Although there is a broad economic interest in the signing of this Agreement by all Mercosur countries, Brazil has an added incentive to finalize a trade agreement with the EU. CNI (Industry National Confederation) data shows that the current trade between Brazil and the European Union reached USD 100 billion in 2011 and, according to the United Nations, 69% of all the current trade between Mercosur and the European bloc in 2015 occurred with Brazil. Of the USD 54 billion exported by the European Union to Mercosur, USD 38 billion was destined for Brazil. On the other side, Brazil exports to EU increased from EUR 23 billion in the period of 1995-2004 to EUR 46 billion in 2015-2015, which shows the vigorous trade between the most important economic blocks in the world.
Agricultural issues, often an impediment in FTA negotiations, have been demystified by the CNA (Confederation of Agriculture), for not only Brazilians, but especially Europeans agri-businesses. For Brazilian farmers, the restrictions on foreign the exports of their products has caused them to focus their sales on a lucrative Brazilian domestic market
All signs indicate that both parties want to sign an Agreement later this year, so that the technical definitions can be finalized in the first half of 2018 eliminating the potential for interrupted negotiations and uncertainty caused by next year’s Brazilian presidential elections.
Free trade agreements do have risks and the European Union has always vigorously enforced compliance with FTA rules of origin. Mercosur companies interested in exporting to the EU under the auspices of a Trade Agreement will need to implement tighter controls to adapt to the EU’s stringent reporting requirements and enforcement of origin determination. These companies will be better equipped to ensure compliance and prepare for potential EU customs audits if their organization is committed to automating their trade activities.

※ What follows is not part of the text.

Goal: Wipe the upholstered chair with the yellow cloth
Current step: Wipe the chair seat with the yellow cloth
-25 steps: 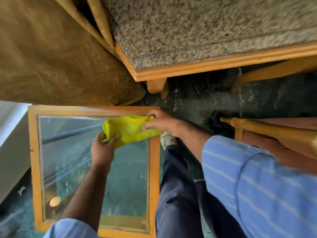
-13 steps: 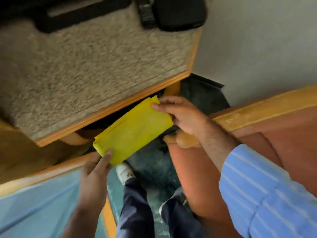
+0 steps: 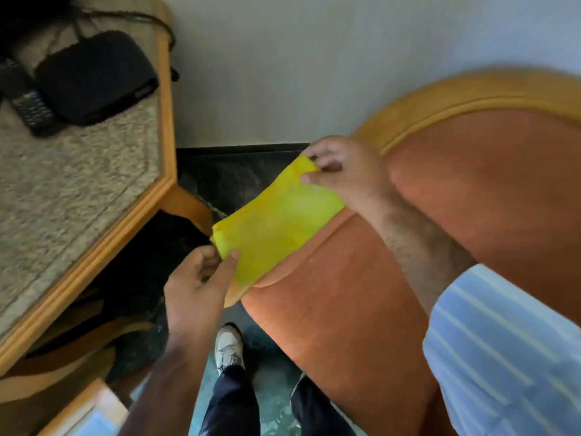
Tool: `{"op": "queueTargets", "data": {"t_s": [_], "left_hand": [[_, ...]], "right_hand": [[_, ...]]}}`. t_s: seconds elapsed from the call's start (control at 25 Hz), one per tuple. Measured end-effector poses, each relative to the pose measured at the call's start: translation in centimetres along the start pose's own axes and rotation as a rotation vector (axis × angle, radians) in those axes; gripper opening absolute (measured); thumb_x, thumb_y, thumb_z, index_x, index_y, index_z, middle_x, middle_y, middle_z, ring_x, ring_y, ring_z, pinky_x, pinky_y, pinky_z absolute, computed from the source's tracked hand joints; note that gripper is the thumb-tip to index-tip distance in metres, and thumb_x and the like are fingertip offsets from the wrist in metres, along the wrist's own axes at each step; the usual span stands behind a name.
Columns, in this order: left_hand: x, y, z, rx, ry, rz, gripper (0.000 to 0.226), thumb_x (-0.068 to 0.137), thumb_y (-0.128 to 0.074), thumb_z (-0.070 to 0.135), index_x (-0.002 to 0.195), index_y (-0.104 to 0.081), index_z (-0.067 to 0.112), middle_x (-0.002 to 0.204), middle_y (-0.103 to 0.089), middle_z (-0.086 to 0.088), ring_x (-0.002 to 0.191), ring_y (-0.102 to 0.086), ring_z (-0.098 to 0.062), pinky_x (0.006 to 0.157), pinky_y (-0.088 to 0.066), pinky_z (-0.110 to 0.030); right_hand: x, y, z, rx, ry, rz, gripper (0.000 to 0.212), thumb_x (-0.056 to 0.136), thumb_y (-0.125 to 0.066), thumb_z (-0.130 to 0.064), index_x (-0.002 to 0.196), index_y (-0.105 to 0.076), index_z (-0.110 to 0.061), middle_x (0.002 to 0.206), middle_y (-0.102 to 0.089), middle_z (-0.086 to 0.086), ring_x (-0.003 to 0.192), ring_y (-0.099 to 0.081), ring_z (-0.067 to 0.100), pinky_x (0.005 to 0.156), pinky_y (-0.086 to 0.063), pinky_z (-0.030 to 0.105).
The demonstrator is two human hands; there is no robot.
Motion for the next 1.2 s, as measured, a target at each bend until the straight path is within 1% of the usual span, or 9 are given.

Brazil has further indicated its interest in opening its domestic market by entering into discussions with the European Free Trade Association (EFTA), the group of countries on the European continent which are not part of the European Union. Executing agreements with the EU and EFTA would result in the largest foreign trade agreement signed among developed countries; an enormous opportunity for the 750 million individuals residing in Europe and Mercosur countries.